NHS cyberattack: Trusts were told about security patch last month

NHS cyberattack: Trusts were told about security patch last month

Europol estimates that the ransomware had hit more than 200,000 victims across 150 countries.

Mr Biggs said: "It is vital that NHS trusts invest adequately in cyber security as they seek to protect themselves against future attacks". "We will continue to work with affected (organizations) to confirm this", the agency said. While a United Kingdom security researcher managed to stop the spread of the virus, hackers have issued new versions that cybersecurity organizations are trying to counter and stamp out.

"We will see more victims here and that's very sad always", MacGibbon said.

For all the worldwide chaos they have caused, the ransomware attack's perpetrators have reportedly made little more than less than $70,000, according to Tom Bossert, assistant to the president for homeland security and counterterrorism. The British Home Secretary said most of the NHS systems were back to normal by midday Saturday.

Experts fear further waves of cyber attacks may be on the way, as criminals race to re-purpose hacking tools that were stolen from the US National Security Agency and leaked last month.

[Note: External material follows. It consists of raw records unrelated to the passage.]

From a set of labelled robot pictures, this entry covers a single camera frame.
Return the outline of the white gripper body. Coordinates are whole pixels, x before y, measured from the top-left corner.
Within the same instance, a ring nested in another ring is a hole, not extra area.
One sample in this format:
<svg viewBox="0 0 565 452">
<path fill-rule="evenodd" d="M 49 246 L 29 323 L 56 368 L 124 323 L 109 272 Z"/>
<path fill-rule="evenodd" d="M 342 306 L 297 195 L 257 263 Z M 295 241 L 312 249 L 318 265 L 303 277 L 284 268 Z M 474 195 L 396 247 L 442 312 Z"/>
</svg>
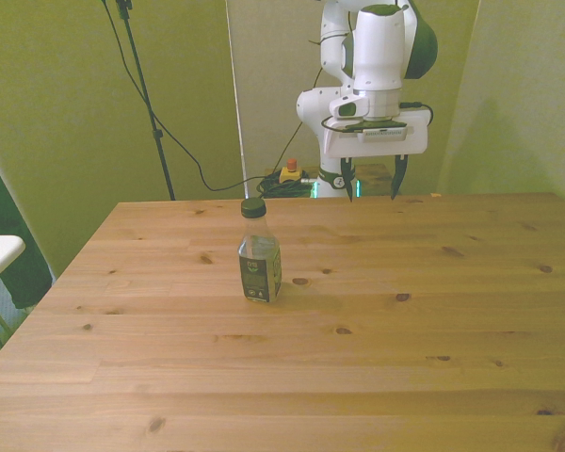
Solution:
<svg viewBox="0 0 565 452">
<path fill-rule="evenodd" d="M 428 109 L 402 110 L 394 124 L 348 130 L 357 120 L 328 119 L 322 153 L 330 158 L 371 157 L 423 153 L 428 146 Z"/>
</svg>

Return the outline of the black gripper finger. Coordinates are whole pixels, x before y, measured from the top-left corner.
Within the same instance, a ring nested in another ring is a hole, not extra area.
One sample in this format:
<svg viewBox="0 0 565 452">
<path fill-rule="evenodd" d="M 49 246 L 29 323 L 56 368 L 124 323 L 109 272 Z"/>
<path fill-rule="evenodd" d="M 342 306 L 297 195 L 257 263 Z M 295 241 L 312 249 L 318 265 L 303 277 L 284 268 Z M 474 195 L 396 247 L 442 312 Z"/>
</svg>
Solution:
<svg viewBox="0 0 565 452">
<path fill-rule="evenodd" d="M 395 156 L 395 173 L 391 182 L 391 199 L 399 193 L 408 167 L 408 156 L 399 154 Z"/>
<path fill-rule="evenodd" d="M 354 179 L 354 169 L 352 166 L 352 159 L 350 157 L 342 158 L 340 160 L 340 170 L 344 182 L 344 188 L 347 192 L 347 196 L 349 200 L 352 202 L 353 201 L 352 181 Z"/>
</svg>

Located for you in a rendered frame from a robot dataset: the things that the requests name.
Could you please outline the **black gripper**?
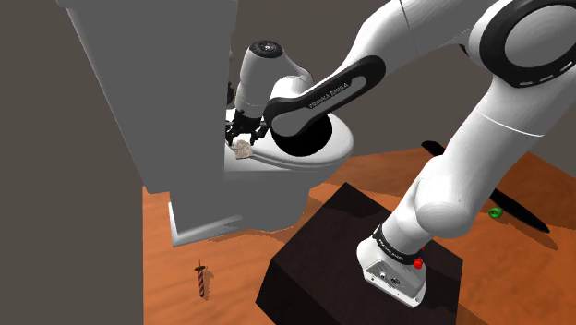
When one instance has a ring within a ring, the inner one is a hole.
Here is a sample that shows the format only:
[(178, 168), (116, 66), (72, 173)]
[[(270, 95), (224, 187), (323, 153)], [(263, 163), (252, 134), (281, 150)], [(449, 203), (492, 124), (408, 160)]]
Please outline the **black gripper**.
[(261, 118), (248, 117), (243, 110), (234, 111), (234, 120), (226, 122), (225, 140), (228, 145), (232, 145), (234, 138), (242, 132), (250, 132), (250, 145), (253, 146), (255, 142), (264, 138), (269, 128), (261, 124)]

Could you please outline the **beige crumpled lump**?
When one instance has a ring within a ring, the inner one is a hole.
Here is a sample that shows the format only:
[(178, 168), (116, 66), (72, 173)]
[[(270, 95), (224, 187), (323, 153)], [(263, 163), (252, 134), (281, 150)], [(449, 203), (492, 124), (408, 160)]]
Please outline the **beige crumpled lump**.
[(251, 144), (244, 139), (236, 139), (231, 149), (236, 160), (248, 159), (254, 155)]

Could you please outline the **white toilet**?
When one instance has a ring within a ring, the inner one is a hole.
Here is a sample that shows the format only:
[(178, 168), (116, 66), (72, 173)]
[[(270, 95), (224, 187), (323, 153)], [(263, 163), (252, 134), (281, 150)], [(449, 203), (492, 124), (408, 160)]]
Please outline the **white toilet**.
[(175, 246), (245, 229), (277, 231), (348, 158), (354, 138), (329, 116), (318, 152), (271, 136), (237, 159), (224, 128), (238, 0), (56, 0), (76, 30), (145, 188), (166, 192)]

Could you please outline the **dark robot stand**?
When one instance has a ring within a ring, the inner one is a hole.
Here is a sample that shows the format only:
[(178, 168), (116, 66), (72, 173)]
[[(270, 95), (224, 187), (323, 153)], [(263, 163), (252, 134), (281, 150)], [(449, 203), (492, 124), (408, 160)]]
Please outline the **dark robot stand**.
[(343, 184), (270, 260), (257, 305), (275, 325), (456, 325), (462, 259), (439, 243), (423, 252), (426, 293), (417, 307), (364, 279), (356, 247), (389, 214)]

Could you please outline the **red blue striped stick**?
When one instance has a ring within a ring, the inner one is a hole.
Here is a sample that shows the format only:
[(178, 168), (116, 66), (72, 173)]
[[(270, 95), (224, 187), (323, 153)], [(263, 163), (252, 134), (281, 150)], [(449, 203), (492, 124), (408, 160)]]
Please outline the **red blue striped stick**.
[(198, 276), (198, 296), (201, 298), (205, 296), (204, 270), (206, 270), (206, 266), (199, 260), (198, 265), (195, 267), (195, 272)]

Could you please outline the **long black flat board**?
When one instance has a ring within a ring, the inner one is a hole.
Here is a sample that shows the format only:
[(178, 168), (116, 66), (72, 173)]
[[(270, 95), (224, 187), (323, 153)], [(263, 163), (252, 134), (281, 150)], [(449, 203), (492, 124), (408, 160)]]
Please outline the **long black flat board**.
[[(433, 140), (423, 141), (421, 147), (433, 156), (442, 155), (445, 151), (445, 148), (441, 144)], [(523, 205), (497, 188), (492, 191), (489, 199), (495, 204), (495, 206), (487, 212), (492, 219), (498, 219), (506, 212), (518, 221), (534, 228), (535, 230), (545, 234), (550, 233), (548, 226), (544, 222), (528, 209), (524, 208)]]

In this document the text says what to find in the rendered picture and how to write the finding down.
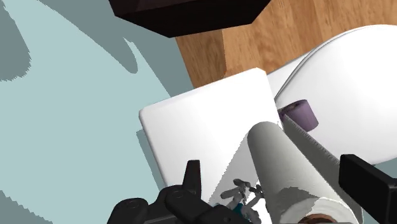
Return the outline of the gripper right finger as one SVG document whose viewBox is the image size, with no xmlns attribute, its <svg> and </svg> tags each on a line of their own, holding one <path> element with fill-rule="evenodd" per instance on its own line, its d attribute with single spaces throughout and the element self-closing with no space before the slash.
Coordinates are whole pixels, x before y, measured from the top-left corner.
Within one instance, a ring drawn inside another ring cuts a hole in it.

Microsoft over the weekend also released patches targeting out-of-support versions of Windows including Windows XP, Windows Server 2003 and Windows 8.

Devices across Barts Health NHS Trust, which runs the Royal London and four other east London hospitals, were marked with red tape by IT staff as they battled to get systems online.

Problems with cyber security in the NHS was highlighted previous year by Dame Fiona Caldicott, the national data guardian, who warned issues were given insufficient priority and that health bodies persisted in using obsolete computer systems, The Times reported.

It was too early to say what the overall cost of the attack to the public purse would be, the spokesman said.

Ransomware is software that infects a computer and then demands the user pay to have their information restored.

Prime Minister Theresa May has rejected claims the government ignored warnings the NHS was vulnerable to a possible attack.

The EU's law enforcement body said threats of this type do not normally spread so rapidly.

It was not immediately clear whether those services were suspended due to attacks, or for emergency patching to prevent infection.

At a hospital in Norfolk, eastern England, staff were told on Monday they could still only view x-rays in one room, while pharmacy services were being restricted as computer systems were upgraded.

"A protection system. needs to be worked out", he said.

Industrial conglomerate Hitachi Ltd. said the attack had affected its systems at some point over the weekend, leaving them unable to receive and send e-mails or open attachments in some cases.

Doctors surgeries in Tayside affected by the UK-wide NHS cyber-attack are now "operating as normal".

He added: "The governments of the world should treat this attack as a wake-up call".